CHAPTER XXI
RUNNING AMUCK
If Japan had been a revelation to the tourists, China was a still greater one. For Japan, however much she clung to the dreamy life of former times, had at last awakened and was fast adapting herself to modern, civilized conditions.
If Japan was still half dreaming, China was sound asleep. This, of course, was not true of the foreign quarter, where the great English government buildings and commercial houses might have been those of Paris or London.

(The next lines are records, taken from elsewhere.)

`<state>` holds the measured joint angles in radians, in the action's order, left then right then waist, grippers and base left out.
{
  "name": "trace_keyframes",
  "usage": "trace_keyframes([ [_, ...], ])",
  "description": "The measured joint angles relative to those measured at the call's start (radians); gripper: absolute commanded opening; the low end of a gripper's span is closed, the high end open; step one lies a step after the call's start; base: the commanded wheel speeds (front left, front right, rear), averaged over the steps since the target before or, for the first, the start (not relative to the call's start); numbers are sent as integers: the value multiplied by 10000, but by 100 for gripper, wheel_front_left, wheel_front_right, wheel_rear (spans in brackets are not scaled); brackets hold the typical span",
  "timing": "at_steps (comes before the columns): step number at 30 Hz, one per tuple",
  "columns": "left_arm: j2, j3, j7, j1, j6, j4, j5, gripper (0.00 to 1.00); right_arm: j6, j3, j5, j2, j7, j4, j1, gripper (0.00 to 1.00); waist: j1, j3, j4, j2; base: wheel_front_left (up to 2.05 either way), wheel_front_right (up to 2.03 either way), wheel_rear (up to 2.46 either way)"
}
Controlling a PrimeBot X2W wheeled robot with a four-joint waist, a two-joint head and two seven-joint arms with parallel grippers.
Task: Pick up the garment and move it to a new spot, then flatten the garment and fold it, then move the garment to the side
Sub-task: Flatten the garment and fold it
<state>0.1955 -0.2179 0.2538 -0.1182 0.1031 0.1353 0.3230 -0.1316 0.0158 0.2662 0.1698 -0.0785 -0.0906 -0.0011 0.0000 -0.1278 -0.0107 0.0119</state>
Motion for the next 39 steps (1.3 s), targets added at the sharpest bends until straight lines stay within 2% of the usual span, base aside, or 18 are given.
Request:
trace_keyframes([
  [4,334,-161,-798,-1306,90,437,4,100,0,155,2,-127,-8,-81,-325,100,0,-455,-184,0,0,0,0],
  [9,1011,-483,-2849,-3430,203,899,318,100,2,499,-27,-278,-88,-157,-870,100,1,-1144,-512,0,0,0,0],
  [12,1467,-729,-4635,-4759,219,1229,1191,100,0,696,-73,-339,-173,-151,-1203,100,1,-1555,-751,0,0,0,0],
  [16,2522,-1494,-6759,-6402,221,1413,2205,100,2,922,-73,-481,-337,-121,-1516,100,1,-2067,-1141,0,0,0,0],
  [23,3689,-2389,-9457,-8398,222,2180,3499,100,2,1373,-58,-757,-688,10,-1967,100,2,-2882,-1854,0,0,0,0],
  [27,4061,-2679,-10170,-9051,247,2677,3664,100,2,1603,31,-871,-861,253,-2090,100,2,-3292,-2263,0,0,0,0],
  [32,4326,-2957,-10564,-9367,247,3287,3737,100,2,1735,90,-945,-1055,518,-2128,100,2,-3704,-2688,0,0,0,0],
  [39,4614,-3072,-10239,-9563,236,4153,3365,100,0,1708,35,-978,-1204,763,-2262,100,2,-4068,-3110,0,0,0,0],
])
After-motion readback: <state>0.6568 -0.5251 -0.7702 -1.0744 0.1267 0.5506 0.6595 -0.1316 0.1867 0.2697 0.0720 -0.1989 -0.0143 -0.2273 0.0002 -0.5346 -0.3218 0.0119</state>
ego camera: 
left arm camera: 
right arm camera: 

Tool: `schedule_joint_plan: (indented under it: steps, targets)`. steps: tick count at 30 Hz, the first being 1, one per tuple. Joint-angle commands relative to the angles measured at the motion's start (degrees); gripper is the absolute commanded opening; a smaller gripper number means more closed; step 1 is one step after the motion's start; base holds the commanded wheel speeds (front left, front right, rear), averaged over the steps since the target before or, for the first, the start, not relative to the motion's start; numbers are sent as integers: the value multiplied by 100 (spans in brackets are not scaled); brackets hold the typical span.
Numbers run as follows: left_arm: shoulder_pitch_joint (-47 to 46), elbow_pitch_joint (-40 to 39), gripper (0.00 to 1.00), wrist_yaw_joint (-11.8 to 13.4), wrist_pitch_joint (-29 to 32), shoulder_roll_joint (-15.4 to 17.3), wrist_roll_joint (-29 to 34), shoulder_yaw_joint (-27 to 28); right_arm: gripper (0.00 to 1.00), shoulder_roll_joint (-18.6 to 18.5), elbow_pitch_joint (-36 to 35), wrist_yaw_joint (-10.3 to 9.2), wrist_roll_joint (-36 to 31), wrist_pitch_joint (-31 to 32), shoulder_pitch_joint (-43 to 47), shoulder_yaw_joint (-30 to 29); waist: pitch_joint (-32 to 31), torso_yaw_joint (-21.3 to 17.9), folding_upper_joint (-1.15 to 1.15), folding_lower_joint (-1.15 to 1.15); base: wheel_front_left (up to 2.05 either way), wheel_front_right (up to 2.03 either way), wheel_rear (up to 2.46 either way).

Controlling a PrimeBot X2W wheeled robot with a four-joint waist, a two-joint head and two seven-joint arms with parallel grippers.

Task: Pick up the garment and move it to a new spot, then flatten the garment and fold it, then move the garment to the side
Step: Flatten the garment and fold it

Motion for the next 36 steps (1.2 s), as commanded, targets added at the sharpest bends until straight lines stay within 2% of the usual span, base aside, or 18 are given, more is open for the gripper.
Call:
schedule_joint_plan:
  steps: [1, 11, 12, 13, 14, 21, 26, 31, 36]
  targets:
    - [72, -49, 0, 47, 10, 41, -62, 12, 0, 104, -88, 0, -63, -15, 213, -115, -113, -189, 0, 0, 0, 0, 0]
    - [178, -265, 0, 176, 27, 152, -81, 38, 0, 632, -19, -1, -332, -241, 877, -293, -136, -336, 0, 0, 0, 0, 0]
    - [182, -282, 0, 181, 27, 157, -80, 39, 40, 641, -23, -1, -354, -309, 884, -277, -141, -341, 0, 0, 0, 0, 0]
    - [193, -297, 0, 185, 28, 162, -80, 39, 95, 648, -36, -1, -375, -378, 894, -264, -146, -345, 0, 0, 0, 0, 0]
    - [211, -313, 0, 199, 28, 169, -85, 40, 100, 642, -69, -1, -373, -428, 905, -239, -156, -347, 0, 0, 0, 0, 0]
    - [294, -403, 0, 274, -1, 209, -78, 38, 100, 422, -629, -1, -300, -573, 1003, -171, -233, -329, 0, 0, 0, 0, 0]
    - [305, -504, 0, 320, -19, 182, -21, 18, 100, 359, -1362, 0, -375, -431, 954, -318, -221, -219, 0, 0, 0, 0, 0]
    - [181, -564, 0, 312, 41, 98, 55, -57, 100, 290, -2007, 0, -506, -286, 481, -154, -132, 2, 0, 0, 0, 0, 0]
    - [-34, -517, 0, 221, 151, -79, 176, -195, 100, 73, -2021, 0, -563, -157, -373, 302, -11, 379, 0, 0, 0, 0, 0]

But just behind this lay the real China, looking probably the same as three hundred thousand years ago. The little streets, so narrow in places that the houses almost touched and a carriage could not pass! That strange medley of sounds and smells and noises! Here a tinker mending his pans on the sidewalk! There a dentist, pulling a tooth in the open street, jugglers performing their tricks, snake charmers exhibiting their slimy pets. 176
There was a bewildering jumble of trades, occupations and amusements, so utterly different from what the tourists had ever before seen that it held their curiosity unabated and their interest stimulated to its highest pitch during the period of their stay.
“Everything is so topsy turvy!” exclaimed Mabel, as she threaded the noisome streets, clinging close to Joe’s arm. “I feel like Alice in Wonderland.”
“It’s not surprising that things should be upside down when we’re in the Antipodes,” laughed Joe.
“If we saw men walking on their heads it would seem natural out here,” said Jim. “All that a Chinaman wants to know is what other people do, then he does something different.”